In the quest for sustainable and natural alternatives to sugar, Stevia rebaudiana has emerged as a promising candidate. A recent study published in the journal *Frontiers in Plant Science* (translated from English as “Frontiers in Plant Science”) explores the potential of callus culture-derived regeneration of Stevia rebaudiana, with significant implications for the production of steviol glycosides (SGs) and genetic stability. The research, led by Pritom Biswas from the Department of Biotechnology at the Central University of South Bihar in India, offers insights that could revolutionize the commercial production of this zero-calorie sweetener.
The study focuses on optimizing the regeneration process of Stevia rebaudiana from callus, a mass of undifferentiated plant cells. By using Murashige and Skoog (MS) medium supplemented with specific plant growth regulators, the researchers achieved an impressive 89.20% callus induction rate from leaf explants. “The key was finding the right combination of Naphthalene acetic acid (NAA) and 2,4-Dichlorophenoxyacetic acid (2,4-D) to stimulate callus growth,” explains Biswas. This optimized medium not only induced callus formation but also resulted in maximum biomass, setting the stage for successful shoot regeneration.
For shoot regeneration, the researchers found that MS medium containing NAA and 6-Benzylaminopurine (BAP) was most effective, yielding a remarkable 87.77% shoot induction rate. The regenerated shoots were then transferred to a quarter-strength MS medium with Indole-3-acetic acid (IAA) for rooting. This approach significantly enhanced rooting efficiency, with the highest rooting percentage (88.40%) and longest roots (3.41 cm) observed. The acclimatized plantlets demonstrated a survival rate of 77-78% and closely resembled the parent plants in morphology.
One of the most compelling findings of the study is the higher concentration of steviol glycosides in the leaves of in vitro regenerated plants compared to callus. High-performance liquid chromatography (HPLC) analysis revealed that ex vitro leaves, in particular, showed the highest content of both stevioside and rebaudioside A, the primary compounds responsible for Stevia’s sweetness. “This suggests that the regeneration process not only maintains but potentially enhances the production of these valuable compounds,” notes Biswas.
Genetic stability is another critical aspect of the study. Using Random Amplified Polymorphic DNA (RAPD) and Inter Simple Sequence Repeats (ISSR) markers, the researchers conducted a genetic analysis of the regenerated plants. The consistent amplification profiles observed revealed no polymorphic bands, indicating minimal somaclonal variation. This finding is crucial for ensuring the genetic integrity of Stevia rebaudiana during the regeneration process.
The implications of this research are far-reaching, particularly for the commercial production of Stevia rebaudiana. The ability to regenerate plants with enhanced steviol glycoside production and genetic stability opens up new avenues for large-scale cultivation and processing. This could lead to a more sustainable and cost-effective supply of natural sweeteners, addressing the growing demand for healthier alternatives to sugar.
Moreover, the study highlights the potential of callus culture as a powerful tool for plant biotechnology.
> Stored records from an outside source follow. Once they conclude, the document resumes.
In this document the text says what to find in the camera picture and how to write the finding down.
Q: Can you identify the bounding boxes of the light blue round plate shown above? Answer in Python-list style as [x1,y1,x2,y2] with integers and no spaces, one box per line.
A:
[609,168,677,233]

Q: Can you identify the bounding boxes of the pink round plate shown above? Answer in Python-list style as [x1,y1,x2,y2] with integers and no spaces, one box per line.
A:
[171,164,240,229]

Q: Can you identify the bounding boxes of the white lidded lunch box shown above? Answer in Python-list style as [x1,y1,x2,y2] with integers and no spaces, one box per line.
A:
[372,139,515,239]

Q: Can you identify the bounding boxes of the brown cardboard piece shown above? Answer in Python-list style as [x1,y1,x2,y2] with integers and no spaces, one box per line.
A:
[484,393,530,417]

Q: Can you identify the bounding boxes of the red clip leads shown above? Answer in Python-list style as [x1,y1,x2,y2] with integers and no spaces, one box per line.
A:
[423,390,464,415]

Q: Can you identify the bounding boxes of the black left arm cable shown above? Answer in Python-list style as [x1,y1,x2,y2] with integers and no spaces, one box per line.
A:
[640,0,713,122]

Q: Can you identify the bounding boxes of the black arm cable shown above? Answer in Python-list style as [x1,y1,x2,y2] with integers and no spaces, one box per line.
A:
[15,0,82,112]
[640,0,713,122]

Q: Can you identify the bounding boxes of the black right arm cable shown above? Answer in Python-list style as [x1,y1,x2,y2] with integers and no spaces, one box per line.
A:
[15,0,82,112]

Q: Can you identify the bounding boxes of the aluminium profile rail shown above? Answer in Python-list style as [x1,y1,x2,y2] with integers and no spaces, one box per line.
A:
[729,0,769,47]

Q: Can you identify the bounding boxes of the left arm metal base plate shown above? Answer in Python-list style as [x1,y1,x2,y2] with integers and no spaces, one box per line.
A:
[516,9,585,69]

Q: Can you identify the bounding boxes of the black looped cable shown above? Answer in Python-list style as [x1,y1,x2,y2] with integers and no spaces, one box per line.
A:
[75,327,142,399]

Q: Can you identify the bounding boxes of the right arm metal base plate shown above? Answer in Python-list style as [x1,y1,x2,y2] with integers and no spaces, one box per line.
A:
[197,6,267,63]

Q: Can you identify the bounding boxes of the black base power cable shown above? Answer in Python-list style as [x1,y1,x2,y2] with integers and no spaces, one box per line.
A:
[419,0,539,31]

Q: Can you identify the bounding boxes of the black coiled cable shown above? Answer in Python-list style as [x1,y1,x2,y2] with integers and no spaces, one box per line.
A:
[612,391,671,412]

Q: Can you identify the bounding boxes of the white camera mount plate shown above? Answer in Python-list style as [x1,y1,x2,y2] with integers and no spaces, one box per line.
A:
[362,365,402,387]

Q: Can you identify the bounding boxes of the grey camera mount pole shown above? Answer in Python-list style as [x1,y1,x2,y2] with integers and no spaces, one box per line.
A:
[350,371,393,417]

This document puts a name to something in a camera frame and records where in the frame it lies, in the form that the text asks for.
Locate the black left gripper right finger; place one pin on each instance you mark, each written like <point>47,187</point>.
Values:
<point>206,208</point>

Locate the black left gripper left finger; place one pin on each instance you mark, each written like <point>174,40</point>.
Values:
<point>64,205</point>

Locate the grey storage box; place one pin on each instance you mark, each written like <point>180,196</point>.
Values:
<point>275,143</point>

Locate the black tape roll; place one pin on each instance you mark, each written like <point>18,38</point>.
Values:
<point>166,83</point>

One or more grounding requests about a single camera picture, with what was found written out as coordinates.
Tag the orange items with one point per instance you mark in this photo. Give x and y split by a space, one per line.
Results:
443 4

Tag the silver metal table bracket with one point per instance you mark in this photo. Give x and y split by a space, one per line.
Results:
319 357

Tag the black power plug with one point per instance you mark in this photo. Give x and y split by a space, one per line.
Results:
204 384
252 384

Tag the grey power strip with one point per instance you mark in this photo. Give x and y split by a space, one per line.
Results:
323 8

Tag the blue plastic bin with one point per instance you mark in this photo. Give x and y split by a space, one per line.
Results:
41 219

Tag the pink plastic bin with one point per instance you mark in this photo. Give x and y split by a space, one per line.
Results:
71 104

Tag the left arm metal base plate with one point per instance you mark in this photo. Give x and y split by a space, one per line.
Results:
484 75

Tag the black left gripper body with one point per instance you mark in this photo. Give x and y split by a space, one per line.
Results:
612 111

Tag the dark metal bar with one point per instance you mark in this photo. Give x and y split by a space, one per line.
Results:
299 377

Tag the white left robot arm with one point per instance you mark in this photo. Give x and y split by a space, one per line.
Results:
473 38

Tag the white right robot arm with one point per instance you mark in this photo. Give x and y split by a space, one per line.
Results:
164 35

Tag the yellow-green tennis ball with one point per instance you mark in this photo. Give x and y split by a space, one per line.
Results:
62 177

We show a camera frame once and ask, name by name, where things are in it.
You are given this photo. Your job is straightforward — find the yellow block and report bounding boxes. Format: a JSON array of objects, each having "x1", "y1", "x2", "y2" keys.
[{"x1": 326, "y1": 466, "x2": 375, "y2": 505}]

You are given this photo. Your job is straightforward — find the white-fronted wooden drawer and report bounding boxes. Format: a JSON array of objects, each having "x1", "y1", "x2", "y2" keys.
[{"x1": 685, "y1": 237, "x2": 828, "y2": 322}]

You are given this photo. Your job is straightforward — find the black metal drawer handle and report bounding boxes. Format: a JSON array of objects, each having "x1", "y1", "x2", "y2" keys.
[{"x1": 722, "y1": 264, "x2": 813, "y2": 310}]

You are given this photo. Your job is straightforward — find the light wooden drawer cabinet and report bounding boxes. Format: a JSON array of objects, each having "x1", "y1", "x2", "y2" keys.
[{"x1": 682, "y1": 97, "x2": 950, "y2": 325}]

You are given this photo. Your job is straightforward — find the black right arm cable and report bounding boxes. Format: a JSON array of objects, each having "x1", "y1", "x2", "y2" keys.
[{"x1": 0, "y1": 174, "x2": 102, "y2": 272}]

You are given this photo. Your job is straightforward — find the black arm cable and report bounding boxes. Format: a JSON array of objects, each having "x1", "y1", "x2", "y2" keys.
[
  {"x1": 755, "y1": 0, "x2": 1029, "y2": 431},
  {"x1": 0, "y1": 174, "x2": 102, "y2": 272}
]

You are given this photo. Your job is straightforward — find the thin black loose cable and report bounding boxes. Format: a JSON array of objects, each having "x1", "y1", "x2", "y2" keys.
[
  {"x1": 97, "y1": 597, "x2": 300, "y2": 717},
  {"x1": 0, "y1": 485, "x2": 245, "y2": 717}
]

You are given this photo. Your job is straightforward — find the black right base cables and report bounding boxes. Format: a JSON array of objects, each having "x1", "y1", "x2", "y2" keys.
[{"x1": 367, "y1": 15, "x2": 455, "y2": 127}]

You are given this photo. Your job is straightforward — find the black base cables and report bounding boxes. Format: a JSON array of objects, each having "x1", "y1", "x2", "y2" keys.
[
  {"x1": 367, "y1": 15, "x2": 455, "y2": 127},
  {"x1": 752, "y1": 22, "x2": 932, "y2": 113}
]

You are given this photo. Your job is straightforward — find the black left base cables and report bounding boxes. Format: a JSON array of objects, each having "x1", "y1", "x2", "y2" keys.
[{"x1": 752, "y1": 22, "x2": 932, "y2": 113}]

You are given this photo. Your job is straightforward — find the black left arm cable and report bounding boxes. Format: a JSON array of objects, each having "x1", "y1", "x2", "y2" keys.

By optimizing the regeneration process, researchers can not only improve the production of valuable compounds but also ensure the genetic stability of the regenerated plants. This approach could be applied to other plant species, paving the way for advancements in agriculture and biotechnology.
As the world continues to seek sustainable and natural solutions, the findings of this study offer a promising path forward. The work of Pritom Biswas and his team at the Central University of South Bihar underscores the importance of innovative research in addressing global challenges. With the publication of this study in *Frontiers in Plant Science*, the scientific community is one step closer to unlocking the full potential of Stevia rebaudiana and other valuable plant species.